- **REQUIREMENT**
Please print all of the records shown below, exactly as given.

Entries taken from a collection
####################

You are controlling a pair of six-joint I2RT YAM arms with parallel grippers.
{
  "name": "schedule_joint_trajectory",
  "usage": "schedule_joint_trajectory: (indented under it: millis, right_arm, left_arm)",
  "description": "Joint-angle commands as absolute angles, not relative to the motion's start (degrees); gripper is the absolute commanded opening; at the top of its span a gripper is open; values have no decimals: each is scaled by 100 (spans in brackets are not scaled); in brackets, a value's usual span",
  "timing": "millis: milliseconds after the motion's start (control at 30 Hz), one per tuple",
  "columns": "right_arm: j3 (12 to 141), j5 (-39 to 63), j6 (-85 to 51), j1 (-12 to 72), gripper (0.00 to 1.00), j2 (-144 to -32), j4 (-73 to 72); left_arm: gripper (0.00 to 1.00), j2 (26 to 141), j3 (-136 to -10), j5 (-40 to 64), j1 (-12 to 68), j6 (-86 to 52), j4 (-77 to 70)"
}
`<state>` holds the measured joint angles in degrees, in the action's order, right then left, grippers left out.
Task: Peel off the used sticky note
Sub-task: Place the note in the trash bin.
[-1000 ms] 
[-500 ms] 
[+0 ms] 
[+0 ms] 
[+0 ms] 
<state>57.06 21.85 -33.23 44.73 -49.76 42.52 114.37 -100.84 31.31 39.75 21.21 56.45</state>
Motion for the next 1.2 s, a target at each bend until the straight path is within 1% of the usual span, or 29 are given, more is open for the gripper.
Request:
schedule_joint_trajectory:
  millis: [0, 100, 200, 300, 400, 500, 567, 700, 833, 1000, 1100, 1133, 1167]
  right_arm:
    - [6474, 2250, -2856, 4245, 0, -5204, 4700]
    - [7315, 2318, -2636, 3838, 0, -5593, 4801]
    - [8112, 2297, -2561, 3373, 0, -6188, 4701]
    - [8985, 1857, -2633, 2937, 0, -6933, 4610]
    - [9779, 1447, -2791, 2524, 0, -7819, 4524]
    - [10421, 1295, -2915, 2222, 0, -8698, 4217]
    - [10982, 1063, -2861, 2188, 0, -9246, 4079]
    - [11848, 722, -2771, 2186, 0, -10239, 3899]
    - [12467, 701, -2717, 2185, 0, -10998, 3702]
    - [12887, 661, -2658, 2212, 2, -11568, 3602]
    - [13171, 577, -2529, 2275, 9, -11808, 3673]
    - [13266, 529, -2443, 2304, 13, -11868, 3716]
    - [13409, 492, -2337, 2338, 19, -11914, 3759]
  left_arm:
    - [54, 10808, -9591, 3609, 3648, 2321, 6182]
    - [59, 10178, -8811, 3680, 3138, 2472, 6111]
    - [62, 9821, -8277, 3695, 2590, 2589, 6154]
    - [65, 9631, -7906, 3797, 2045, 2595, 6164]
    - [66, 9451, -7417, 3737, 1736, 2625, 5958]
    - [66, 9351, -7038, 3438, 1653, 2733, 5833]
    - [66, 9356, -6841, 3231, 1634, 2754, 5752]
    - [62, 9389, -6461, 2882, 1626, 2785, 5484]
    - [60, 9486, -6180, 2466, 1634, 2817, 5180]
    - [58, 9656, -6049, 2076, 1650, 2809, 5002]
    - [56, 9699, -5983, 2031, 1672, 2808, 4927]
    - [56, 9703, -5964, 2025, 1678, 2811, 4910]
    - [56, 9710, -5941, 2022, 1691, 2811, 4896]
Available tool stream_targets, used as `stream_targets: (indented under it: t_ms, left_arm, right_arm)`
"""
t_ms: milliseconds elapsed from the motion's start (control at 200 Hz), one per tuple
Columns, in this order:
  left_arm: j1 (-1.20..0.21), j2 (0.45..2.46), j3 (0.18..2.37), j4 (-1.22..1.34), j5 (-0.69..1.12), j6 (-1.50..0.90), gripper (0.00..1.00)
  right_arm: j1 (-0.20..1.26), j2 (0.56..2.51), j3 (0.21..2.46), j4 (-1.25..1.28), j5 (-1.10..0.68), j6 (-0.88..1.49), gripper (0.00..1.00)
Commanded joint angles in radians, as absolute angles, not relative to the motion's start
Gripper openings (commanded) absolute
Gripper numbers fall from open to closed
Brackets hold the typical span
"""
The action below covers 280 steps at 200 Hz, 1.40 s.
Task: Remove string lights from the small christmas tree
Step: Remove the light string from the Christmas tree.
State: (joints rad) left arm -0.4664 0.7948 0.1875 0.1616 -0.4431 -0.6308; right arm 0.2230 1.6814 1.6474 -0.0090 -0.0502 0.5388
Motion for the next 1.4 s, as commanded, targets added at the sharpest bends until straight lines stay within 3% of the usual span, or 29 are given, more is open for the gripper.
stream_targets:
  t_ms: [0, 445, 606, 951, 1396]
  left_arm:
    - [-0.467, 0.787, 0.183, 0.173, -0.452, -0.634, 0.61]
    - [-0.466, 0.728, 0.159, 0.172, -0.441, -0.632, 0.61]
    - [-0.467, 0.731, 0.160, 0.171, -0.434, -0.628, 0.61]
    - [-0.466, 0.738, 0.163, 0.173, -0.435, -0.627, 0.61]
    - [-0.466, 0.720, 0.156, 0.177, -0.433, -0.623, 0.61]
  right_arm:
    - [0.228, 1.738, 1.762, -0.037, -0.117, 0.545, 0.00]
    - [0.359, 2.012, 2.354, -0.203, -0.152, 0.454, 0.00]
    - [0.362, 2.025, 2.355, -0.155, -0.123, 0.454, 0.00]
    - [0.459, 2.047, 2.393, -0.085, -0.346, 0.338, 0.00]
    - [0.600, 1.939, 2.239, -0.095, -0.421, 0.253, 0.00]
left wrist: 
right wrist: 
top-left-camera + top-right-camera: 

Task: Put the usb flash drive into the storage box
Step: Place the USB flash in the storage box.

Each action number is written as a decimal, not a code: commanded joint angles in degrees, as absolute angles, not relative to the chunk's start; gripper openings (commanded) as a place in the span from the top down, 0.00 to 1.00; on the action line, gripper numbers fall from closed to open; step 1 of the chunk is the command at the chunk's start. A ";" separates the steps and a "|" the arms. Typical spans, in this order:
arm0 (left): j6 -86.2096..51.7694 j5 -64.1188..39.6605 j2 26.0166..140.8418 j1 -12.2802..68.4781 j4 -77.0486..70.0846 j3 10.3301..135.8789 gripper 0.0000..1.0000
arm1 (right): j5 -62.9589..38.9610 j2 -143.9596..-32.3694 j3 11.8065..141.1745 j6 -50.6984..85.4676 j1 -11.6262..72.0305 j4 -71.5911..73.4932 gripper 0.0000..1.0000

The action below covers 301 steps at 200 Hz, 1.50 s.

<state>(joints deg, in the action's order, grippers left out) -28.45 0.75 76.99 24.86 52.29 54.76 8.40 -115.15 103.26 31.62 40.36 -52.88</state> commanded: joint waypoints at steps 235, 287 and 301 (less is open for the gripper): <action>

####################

- **EXERCISE RESULT**
You are controlling a pair of six-joint I2RT YAM arms with parallel grippers.
{
  "name": "schedule_joint_trajectory",
  "usage": "schedule_joint_trajectory: (indented under it: millis, right_arm, left_arm)",
  "description": "Joint-angle commands as absolute angles, not relative to the motion's start (degrees); gripper is the absolute commanded opening; at the top of its span a gripper is open; values have no decimals: each is scaled by 100 (spans in brackets are not scaled); in brackets, a value's usual span",
  "timing": "millis: milliseconds after the motion's start (control at 30 Hz), one per tuple",
  "columns": "right_arm: j3 (12 to 141), j5 (-39 to 63), j6 (-85 to 51), j1 (-12 to 72), gripper (0.00 to 1.00), j2 (-144 to -32), j4 (-73 to 72); left_arm: gripper (0.00 to 1.00), j2 (26 to 141), j3 (-136 to -10), j5 (-40 to 64), j1 (-12 to 68), j6 (-86 to 52), j4 (-77 to 70)"
}
`<state>` holds the measured joint angles in degrees, in the action's order, right then left, grippers left out.
Task: Peel off the used sticky note
Sub-task: Place the note in the trash bin.
[-1000 ms] 
[-500 ms] 
[+0 ms] 
[+0 ms] 
[+0 ms] 
<state>57.06 21.85 -33.23 44.73 -49.76 42.52 114.37 -100.84 31.31 39.75 21.21 56.45</state>
Motion for the next 1.2 s, a target at each bend until the straight path is within 1% of the usual span, or 29 are given, more is open for the gripper.
Request:
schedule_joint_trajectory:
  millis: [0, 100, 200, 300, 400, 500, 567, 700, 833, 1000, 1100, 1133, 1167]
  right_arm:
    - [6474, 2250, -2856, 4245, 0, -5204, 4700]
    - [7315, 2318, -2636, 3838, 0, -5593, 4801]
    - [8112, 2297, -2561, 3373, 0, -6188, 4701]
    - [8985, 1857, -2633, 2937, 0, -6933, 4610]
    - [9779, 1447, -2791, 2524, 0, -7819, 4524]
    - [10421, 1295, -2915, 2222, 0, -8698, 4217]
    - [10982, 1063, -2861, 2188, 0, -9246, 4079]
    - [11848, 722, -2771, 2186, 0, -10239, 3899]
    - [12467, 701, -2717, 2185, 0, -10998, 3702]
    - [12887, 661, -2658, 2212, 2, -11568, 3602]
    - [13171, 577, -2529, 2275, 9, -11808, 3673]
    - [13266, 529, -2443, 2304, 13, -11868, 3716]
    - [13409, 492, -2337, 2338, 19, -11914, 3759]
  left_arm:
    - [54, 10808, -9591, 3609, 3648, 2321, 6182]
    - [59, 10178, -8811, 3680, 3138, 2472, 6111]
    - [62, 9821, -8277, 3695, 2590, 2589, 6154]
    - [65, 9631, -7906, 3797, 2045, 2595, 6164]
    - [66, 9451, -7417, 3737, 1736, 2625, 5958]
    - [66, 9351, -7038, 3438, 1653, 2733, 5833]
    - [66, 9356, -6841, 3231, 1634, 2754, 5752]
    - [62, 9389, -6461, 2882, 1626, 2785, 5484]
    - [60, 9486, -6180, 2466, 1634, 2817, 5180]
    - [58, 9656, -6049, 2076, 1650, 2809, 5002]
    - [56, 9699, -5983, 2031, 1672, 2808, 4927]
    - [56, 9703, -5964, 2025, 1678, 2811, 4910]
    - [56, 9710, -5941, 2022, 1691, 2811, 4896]
Available tool stream_targets, used as `stream_targets: (indented under it: t_ms, left_arm, right_arm)`
"""
t_ms: milliseconds elapsed from the motion's start (control at 200 Hz), one per tuple
Columns, in this order:
  left_arm: j1 (-1.20..0.21), j2 (0.45..2.46), j3 (0.18..2.37), j4 (-1.22..1.34), j5 (-0.69..1.12), j6 (-1.50..0.90), gripper (0.00..1.00)
  right_arm: j1 (-0.20..1.26), j2 (0.56..2.51), j3 (0.21..2.46), j4 (-1.25..1.28), j5 (-1.10..0.68), j6 (-0.88..1.49), gripper (0.00..1.00)
Commanded joint angles in radians, as absolute angles, not relative to the motion's start
Gripper openings (commanded) absolute
Gripper numbers fall from open to closed
Brackets hold the typical span
"""
The action below covers 280 steps at 200 Hz, 1.40 s.
Task: Remove string lights from the small christmas tree
Step: Remove the light string from the Christmas tree.
State: (joints rad) left arm -0.4664 0.7948 0.1875 0.1616 -0.4431 -0.6308; right arm 0.2230 1.6814 1.6474 -0.0090 -0.0502 0.5388
Motion for the next 1.4 s, as commanded, targets added at the sharpest bends until straight lines stay within 3% of the usual span, or 29 are given, more is open for the gripper.
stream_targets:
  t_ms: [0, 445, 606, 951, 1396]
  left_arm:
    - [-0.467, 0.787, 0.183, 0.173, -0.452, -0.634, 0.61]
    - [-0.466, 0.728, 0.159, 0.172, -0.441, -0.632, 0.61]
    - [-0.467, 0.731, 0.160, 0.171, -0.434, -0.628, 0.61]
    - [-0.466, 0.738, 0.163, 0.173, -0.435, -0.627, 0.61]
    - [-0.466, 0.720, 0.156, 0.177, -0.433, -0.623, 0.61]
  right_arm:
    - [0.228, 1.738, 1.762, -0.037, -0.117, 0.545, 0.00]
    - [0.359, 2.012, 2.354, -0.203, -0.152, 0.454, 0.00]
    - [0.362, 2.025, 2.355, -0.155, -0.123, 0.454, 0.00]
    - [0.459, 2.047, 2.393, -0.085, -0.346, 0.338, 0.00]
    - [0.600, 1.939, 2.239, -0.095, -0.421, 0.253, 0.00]
left wrist: 
right wrist: 
top-left-camera + top-right-camera: 

Task: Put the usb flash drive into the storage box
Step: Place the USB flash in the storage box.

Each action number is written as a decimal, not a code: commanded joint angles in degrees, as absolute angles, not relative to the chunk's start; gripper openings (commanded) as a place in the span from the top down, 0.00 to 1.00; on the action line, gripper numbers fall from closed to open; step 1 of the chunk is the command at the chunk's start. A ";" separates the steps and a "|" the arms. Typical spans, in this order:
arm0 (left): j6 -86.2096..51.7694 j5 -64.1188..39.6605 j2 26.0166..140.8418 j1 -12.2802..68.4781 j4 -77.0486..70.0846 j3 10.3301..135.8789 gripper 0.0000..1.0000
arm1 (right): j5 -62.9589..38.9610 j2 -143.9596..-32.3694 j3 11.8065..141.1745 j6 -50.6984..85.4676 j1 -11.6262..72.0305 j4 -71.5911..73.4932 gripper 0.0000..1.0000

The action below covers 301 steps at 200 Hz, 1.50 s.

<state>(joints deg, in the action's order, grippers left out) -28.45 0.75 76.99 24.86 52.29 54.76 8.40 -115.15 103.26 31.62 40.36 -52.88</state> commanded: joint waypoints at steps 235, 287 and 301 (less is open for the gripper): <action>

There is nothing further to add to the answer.